Jej gwarancję może stanowić właśnie blockchain. Podobnie jak dzieje się to z łańcuchem dostaw żywności, dzięki zapisowi informacji w księdze bloków, możliwe jest dokładne prześledzenie drogi produktu przed jego trafieniem w ręce konsumenta. Przyrównanie jej do drogi oryginalnego wzorca pozwoliłoby potwierdzić autentyczność zakupionego produktu. Równoległe wykorzystanie kodu QR czy chipu NFC pozwoliłoby przyspieszyć cały proces i ułatwić jego obsługę. Znacząco utrudniłoby to obrót fałszywymi, nieważnymi biletem czy podrabianymi kolekcjami muzyków.
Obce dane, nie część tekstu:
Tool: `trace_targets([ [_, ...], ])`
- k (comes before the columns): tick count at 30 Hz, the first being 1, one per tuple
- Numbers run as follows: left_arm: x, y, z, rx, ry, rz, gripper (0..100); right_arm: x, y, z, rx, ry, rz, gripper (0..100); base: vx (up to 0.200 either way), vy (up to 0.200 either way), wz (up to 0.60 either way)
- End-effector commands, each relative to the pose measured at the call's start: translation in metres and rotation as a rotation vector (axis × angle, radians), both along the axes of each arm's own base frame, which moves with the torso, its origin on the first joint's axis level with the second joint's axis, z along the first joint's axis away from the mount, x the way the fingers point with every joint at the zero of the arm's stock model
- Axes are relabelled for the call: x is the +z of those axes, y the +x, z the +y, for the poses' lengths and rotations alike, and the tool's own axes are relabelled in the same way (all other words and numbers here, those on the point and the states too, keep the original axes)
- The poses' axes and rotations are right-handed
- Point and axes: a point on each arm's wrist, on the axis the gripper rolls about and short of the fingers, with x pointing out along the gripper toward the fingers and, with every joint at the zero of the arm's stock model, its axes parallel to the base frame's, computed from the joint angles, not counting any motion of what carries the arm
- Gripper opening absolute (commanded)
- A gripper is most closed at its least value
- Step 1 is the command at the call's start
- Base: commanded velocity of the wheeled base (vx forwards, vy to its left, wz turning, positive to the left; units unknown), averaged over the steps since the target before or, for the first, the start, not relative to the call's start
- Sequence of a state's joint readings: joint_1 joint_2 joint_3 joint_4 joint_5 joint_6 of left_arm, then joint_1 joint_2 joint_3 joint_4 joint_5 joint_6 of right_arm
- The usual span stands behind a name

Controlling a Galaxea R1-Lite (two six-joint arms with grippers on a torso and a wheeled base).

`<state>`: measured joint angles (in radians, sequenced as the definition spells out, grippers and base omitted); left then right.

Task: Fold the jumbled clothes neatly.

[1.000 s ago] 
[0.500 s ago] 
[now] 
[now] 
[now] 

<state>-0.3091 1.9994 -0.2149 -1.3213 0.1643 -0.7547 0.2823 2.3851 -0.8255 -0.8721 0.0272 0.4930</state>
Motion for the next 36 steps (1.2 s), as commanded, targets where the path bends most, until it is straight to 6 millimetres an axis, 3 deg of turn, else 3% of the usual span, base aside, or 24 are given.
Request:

Blockchain to szereg nowych możliwości dla całej branży
Jak widać z implementacji technologii blockchain w przemysł muzyczny mogą skorzystać wszystkie strony. Artyści światowej sławy i ci bardziej niszowi, lokalni. Producenci, wytwórnie płytowe, czy nawet duże serwisy streamingowe. Ale co najbardziej istotne, pozytywne zmiany dostrzeże również słuchacz. Blockchain pozwoli mu na bliższy kontakt z twórcą i podniesie, tak istotną w ostatnim czasie, świadomość konsumpcji. Wreszcie będzie on mógł w sposób przejrzysty uzyskać dotyczące jej informacje i bezpośrednio wspierać swojego ulubionego muzyka każdym odtworzeniem jego utworu.
Ten olbrzymi potencjał już dziś zaczyna być wykorzystywany i jest tylko kwestią czasu, aż dostrzeże go cała branża.